By Don Aguiar
Mumbai, May 22, 2020: Lockdown is all a bit of a shock being enforced in just four hours from the time PM Modi made this announcement, and honestly, even if you followed the build up from the start like some sort of Bollywood film there really wasn’t any way to predict how this pandemic would have impacted modern life.
In the PM’s previous national address, the government hinted at triumphalism against the virus. Honestly declaring victory now is a fatuous claim.
While in his latest national address he made ridiculous claims of India becoming a superpower due to Covid-19 crisis, tall promises about 20 LCr package (not even 10 percent of earlier 1.7 LCr package has reached people), but not a word for the migrant labor whom the cruel lockdown has destituted and forced to walk back! He insisted that the country should view the Covid-19 crisis as an opportunity to achieve economic self-reliance, and stressed on the importance of promoting “local” products.
Life will move on beyond 2020. But we must make sure that our argumentative democracy is still chattering away. Or else coronavirus would still have won.
I have to take a little step back when people say it heralds the return to a simpler way of life. Well yes it does, apart from we have the internet, home shopping and deliveries, endless things to binge out on with the television, and some people even have the ability to ignore basic pieces of advice.
Also when would that simpler life have been? Any time in the 20th century you have, well erm, two massive world wars that impacted our way of life pretty radically, in both the pre- and post-war years. Before that, anything that hit on such a wide level, was probably plague or such. So yes. I agree, things are a little simpler at the moment, work from home, teach from home, and just stay at home. But there are wider implications.
Within days of the lockdown been declared, frantic migrants went on a massive exodus. India had inflicted an avoidable catastrophe on itself by creating a humanitarian crises. Without their daily income, hungry and homeless the migrants took to the national highways. The scorching sun didn’t bother them, neither did the fact that their homes could be over 300 Km away.
Even those who survive death will live in abject poverty. The government of the day seems oblivious of that reality and got flummoxed by the human lives versus livelihood binary and appeared as dumbstruck as a deer caught in the headlights. They could handle neither.
For anyone in the entertainment, hospitality and freelance worlds the impact has been devastating. While governments have moved to ensure jobs are saved, (virtual) unemployment lines are getting longer and the world of the self-employed, small businesses and family firms will come out of this crisis a much changed place.

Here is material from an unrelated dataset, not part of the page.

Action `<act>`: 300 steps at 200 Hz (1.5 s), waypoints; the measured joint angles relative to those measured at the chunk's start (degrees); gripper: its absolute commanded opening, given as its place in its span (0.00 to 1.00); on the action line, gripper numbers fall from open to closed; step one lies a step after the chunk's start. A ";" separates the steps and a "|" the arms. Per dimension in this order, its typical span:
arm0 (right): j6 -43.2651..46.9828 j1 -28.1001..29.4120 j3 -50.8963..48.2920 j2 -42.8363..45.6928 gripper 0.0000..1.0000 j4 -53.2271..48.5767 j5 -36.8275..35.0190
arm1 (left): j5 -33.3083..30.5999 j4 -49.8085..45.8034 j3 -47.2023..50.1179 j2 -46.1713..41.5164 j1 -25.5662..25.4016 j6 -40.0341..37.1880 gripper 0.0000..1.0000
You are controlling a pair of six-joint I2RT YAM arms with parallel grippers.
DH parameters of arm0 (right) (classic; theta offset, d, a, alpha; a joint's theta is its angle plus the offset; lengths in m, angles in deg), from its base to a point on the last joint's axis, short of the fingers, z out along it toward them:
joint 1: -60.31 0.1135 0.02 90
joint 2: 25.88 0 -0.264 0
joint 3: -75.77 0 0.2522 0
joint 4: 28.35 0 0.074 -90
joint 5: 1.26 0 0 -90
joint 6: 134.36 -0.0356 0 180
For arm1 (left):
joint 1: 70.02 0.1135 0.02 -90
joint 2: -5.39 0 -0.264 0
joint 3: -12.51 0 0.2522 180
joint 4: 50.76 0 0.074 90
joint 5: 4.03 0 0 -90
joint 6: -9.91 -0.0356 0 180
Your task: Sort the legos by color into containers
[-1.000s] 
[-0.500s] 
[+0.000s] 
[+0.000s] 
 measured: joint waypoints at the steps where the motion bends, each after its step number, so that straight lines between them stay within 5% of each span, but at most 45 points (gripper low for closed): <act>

But chin up, come on! Where is your optimism and perseverance? In fact they are alive and well. This simple age has come with some extraordinary technological advantages and surprises. While we may moan about the lack of human contact, days and evenings can be filled with virtual tastings, with close friends where conversations can take place in a more intimate environment.
Some of this was available, to a certain extent, pre-Covid-19, but, like the mobilization of home delivery service, it has gathered a tremendous pace.
It’s not just if you are looking to fancy a little culture? There is a wealth of talent out there that normally would be kept busy treading the boards or buried in orchestra pits in the evenings. Institutions like the NCPA, the Royal Opera House and Netflix / Amazon are all hosting a heap of events online. So if you fancy getting dressed up and catching a show in your own home, you can.
Top class musicians are taking to the web and playing intimate gigs. I say intimate, because when was the last time you watched someone like Herbie Hancock or Pink Floyd play as if you were sitting next to them?
Also if you are off work, or facing this horrible phrase ‘furloughing’ and you have time on your hands, perhaps it’s the moment to take up a new hobby, improve that old hobby you always meant to, or just give back to the community. Here in the tiny village, in the city, I live in, the notes have gone round for volunteers to help with the elderly and infirm. Simple tasks can help someone out, like picking up prescriptions, bits of shopping, even a quick chat through the open window, or posting letters. While there might be some interesting campaigns about paying kindness forwards on the net, this sort of local love is invaluable.
If you live in a city, plenty can be done to help your fellow humans. Your local restaurant and bar might be offering take-away food and drinks or cocktails, while some may be doing vouchers for when they reopen, putting money in their tills; all this helps look after those folk behind the stick. Local convenience shops, family-run corner shops that can stay open, shop there rather than the supermarkets.
As a quick aside, despite all this technology connecting us together like never before, try writing a letter or card to someone. I guess in all this I am really asking you, good reader, to have a think about where you are, what you would normally do and the people you normally interact with, are they okay? If in need, can you help them? There has never been a better time for us to overrun with the spirit of human kindness.